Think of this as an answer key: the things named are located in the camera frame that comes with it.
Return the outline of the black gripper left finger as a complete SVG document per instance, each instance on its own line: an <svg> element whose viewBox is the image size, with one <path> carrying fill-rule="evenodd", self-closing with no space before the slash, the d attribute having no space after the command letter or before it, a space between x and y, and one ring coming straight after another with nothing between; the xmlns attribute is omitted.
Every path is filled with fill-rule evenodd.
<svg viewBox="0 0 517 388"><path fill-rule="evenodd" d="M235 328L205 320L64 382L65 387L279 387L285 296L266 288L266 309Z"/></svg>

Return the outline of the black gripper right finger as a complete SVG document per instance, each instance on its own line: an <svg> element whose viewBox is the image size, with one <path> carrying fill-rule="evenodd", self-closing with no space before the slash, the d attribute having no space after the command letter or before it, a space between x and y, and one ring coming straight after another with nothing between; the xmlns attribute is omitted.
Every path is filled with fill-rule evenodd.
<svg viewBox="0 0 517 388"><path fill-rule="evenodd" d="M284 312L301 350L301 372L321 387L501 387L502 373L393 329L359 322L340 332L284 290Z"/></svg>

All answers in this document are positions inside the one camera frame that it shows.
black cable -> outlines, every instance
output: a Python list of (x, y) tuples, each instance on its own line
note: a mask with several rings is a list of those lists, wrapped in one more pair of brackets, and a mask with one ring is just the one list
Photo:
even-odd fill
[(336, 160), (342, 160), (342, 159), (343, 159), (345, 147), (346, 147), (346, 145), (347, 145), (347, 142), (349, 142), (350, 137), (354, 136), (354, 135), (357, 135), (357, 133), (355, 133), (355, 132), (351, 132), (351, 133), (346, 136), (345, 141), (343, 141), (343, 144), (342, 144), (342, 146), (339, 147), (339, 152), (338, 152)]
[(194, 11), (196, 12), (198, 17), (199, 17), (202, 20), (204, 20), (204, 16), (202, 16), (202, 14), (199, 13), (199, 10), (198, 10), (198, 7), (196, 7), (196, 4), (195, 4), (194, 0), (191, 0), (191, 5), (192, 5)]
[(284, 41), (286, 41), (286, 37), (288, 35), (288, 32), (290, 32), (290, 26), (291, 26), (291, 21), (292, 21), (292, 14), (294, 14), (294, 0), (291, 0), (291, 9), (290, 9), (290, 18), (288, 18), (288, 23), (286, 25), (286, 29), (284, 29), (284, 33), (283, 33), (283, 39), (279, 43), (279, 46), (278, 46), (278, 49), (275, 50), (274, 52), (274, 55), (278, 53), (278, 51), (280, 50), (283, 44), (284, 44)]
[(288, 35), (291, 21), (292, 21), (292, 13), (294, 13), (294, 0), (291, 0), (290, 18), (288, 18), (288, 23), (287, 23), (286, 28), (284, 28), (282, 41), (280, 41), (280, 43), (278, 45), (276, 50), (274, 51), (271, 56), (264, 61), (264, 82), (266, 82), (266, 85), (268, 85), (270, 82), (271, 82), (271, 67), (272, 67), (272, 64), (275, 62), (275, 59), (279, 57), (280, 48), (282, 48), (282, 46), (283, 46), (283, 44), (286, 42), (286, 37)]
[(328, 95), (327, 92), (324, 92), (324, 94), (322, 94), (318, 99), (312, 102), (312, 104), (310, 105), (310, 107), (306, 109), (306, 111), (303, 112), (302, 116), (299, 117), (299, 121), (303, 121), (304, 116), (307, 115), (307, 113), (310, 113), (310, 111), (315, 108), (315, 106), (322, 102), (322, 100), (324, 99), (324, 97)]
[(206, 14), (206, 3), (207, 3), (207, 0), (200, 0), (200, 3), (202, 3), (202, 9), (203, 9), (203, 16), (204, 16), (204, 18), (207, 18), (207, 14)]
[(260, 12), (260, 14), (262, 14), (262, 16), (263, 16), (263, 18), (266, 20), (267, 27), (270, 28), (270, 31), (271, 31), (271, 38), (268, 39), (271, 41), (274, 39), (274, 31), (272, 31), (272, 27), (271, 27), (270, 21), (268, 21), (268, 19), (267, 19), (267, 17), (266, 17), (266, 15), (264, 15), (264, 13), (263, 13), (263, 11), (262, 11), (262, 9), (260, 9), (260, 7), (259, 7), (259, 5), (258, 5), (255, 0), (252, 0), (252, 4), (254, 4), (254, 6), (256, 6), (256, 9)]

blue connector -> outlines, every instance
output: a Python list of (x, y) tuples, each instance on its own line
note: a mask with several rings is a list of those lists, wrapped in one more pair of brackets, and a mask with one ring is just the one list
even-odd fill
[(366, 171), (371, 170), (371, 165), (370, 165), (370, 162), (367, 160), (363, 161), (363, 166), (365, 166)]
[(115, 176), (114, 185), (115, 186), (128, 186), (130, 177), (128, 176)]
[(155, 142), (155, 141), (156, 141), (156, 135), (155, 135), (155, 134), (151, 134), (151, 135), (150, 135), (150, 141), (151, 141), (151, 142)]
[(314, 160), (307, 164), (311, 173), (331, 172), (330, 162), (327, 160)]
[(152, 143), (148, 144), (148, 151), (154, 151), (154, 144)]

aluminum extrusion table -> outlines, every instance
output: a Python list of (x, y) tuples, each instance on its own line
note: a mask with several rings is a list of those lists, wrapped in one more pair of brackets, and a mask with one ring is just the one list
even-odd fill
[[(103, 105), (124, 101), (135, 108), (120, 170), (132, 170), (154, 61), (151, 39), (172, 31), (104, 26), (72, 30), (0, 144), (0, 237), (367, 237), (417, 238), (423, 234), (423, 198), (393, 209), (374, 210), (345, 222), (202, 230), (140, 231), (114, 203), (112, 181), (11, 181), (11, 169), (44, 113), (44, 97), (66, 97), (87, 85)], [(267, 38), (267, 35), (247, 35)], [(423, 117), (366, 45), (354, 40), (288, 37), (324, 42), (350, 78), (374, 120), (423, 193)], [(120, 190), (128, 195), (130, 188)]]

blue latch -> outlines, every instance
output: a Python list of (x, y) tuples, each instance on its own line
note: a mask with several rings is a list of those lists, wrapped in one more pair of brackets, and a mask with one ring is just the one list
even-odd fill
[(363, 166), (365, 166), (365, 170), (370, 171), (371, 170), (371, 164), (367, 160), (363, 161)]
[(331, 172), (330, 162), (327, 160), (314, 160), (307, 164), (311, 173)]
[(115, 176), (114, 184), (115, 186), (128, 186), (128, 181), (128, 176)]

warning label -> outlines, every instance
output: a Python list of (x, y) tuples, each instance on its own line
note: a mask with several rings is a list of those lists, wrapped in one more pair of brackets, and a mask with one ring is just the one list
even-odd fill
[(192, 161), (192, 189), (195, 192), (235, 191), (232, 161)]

****************

Task item: Give back the material exactly as it is shown above.

Response for this exercise:
Think of this as an answer key: the things named are located in the camera frame that comes with it.
Return the outline of the black gripper left finger as a complete SVG document per instance, each instance on its own line: an <svg> element whose viewBox is the image size, with one <path> carrying fill-rule="evenodd", self-closing with no space before the slash, the d attribute having no space after the command letter or before it, a space between x and y, and one ring coming straight after another with nothing between; the xmlns attribute is omitted.
Every path is filled with fill-rule evenodd.
<svg viewBox="0 0 517 388"><path fill-rule="evenodd" d="M235 328L205 320L64 382L65 387L279 387L285 296L266 288L266 309Z"/></svg>

Return the outline of the black gripper right finger as a complete SVG document per instance, each instance on its own line: an <svg> element whose viewBox is the image size, with one <path> carrying fill-rule="evenodd", self-closing with no space before the slash, the d attribute having no space after the command letter or before it, a space between x and y, and one ring coming straight after another with nothing between; the xmlns attribute is omitted.
Every path is filled with fill-rule evenodd.
<svg viewBox="0 0 517 388"><path fill-rule="evenodd" d="M284 312L301 350L301 372L321 387L501 387L502 373L393 329L359 322L340 332L284 290Z"/></svg>

All answers in this document are positions inside the one camera frame that it shows.
black cable -> outlines, every instance
output: a Python list of (x, y) tuples, each instance on its own line
note: a mask with several rings is a list of those lists, wrapped in one more pair of brackets, and a mask with one ring is just the one list
Photo:
even-odd fill
[(336, 160), (342, 160), (342, 159), (343, 159), (345, 147), (346, 147), (346, 145), (347, 145), (347, 142), (349, 142), (350, 137), (354, 136), (354, 135), (357, 135), (357, 133), (355, 133), (355, 132), (351, 132), (351, 133), (346, 136), (345, 141), (343, 141), (343, 144), (342, 144), (342, 146), (339, 147), (339, 152), (338, 152)]
[(194, 11), (196, 12), (198, 17), (199, 17), (202, 20), (204, 20), (204, 16), (202, 16), (202, 14), (199, 13), (199, 10), (198, 10), (198, 7), (196, 7), (196, 4), (195, 4), (194, 0), (191, 0), (191, 5), (192, 5)]
[(284, 41), (286, 41), (286, 37), (288, 35), (288, 32), (290, 32), (290, 26), (291, 26), (291, 21), (292, 21), (292, 14), (294, 14), (294, 0), (291, 0), (291, 9), (290, 9), (290, 18), (288, 18), (288, 23), (286, 25), (286, 29), (284, 29), (284, 33), (283, 33), (283, 39), (279, 43), (279, 46), (278, 46), (278, 49), (275, 50), (274, 52), (274, 55), (278, 53), (278, 51), (280, 50), (283, 44), (284, 44)]
[(288, 35), (291, 21), (292, 21), (292, 13), (294, 13), (294, 0), (291, 0), (290, 18), (288, 18), (288, 23), (287, 23), (286, 28), (284, 28), (282, 41), (280, 41), (280, 43), (278, 45), (276, 50), (274, 51), (271, 56), (264, 61), (264, 82), (266, 82), (266, 85), (268, 85), (270, 82), (271, 82), (271, 67), (272, 67), (272, 64), (275, 62), (275, 59), (279, 57), (280, 48), (282, 48), (282, 46), (283, 46), (283, 44), (286, 42), (286, 37)]
[(328, 95), (327, 92), (324, 92), (324, 94), (322, 94), (318, 99), (312, 102), (312, 104), (310, 105), (310, 107), (306, 109), (306, 111), (303, 112), (302, 116), (299, 117), (299, 121), (303, 121), (304, 116), (307, 115), (307, 113), (310, 113), (310, 111), (315, 108), (315, 106), (322, 102), (322, 100), (324, 99), (324, 97)]
[(206, 14), (206, 3), (207, 3), (207, 0), (200, 0), (200, 3), (202, 3), (202, 9), (203, 9), (203, 16), (204, 16), (204, 18), (207, 18), (207, 14)]
[(260, 12), (260, 14), (262, 14), (262, 16), (263, 16), (263, 18), (266, 20), (267, 27), (270, 28), (270, 31), (271, 31), (271, 38), (268, 39), (271, 41), (274, 39), (274, 31), (272, 31), (272, 27), (271, 27), (270, 21), (268, 21), (268, 19), (267, 19), (267, 17), (266, 17), (266, 15), (264, 15), (264, 13), (263, 13), (263, 11), (262, 11), (262, 9), (260, 9), (260, 7), (259, 7), (259, 5), (258, 5), (255, 0), (252, 0), (252, 4), (254, 4), (254, 6), (256, 6), (256, 9)]

blue connector -> outlines, every instance
output: a Python list of (x, y) tuples, each instance on its own line
note: a mask with several rings is a list of those lists, wrapped in one more pair of brackets, and a mask with one ring is just the one list
even-odd fill
[(366, 171), (371, 170), (371, 165), (370, 165), (370, 162), (367, 160), (363, 161), (363, 166), (365, 166)]
[(115, 176), (114, 185), (115, 186), (128, 186), (130, 177), (128, 176)]
[(155, 142), (155, 141), (156, 141), (156, 135), (155, 135), (155, 134), (151, 134), (151, 135), (150, 135), (150, 141), (151, 141), (151, 142)]
[(314, 160), (307, 164), (311, 173), (331, 172), (330, 162), (327, 160)]
[(152, 143), (148, 144), (148, 151), (154, 151), (154, 144)]

aluminum extrusion table -> outlines, every instance
output: a Python list of (x, y) tuples, each instance on its own line
note: a mask with several rings is a list of those lists, wrapped in one more pair of brackets, and a mask with one ring is just the one list
even-odd fill
[[(103, 105), (124, 101), (135, 108), (120, 170), (132, 170), (154, 61), (151, 39), (172, 31), (104, 26), (72, 30), (0, 144), (0, 237), (367, 237), (417, 238), (423, 234), (423, 198), (393, 209), (374, 210), (345, 222), (202, 230), (140, 231), (114, 203), (112, 181), (11, 181), (11, 169), (44, 113), (44, 97), (66, 97), (87, 85)], [(267, 38), (267, 35), (247, 35)], [(423, 117), (366, 45), (354, 40), (288, 37), (324, 42), (350, 78), (374, 120), (423, 193)], [(120, 190), (128, 195), (130, 188)]]

blue latch -> outlines, every instance
output: a Python list of (x, y) tuples, each instance on its own line
note: a mask with several rings is a list of those lists, wrapped in one more pair of brackets, and a mask with one ring is just the one list
even-odd fill
[(363, 166), (365, 166), (365, 170), (370, 171), (371, 170), (371, 164), (367, 160), (363, 161)]
[(331, 172), (330, 162), (327, 160), (314, 160), (307, 164), (311, 173)]
[(115, 176), (114, 184), (115, 186), (128, 186), (128, 181), (128, 176)]

warning label -> outlines, every instance
output: a Python list of (x, y) tuples, each instance on its own line
note: a mask with several rings is a list of those lists, wrapped in one more pair of brackets, and a mask with one ring is just the one list
even-odd fill
[(192, 161), (192, 189), (195, 192), (235, 191), (232, 161)]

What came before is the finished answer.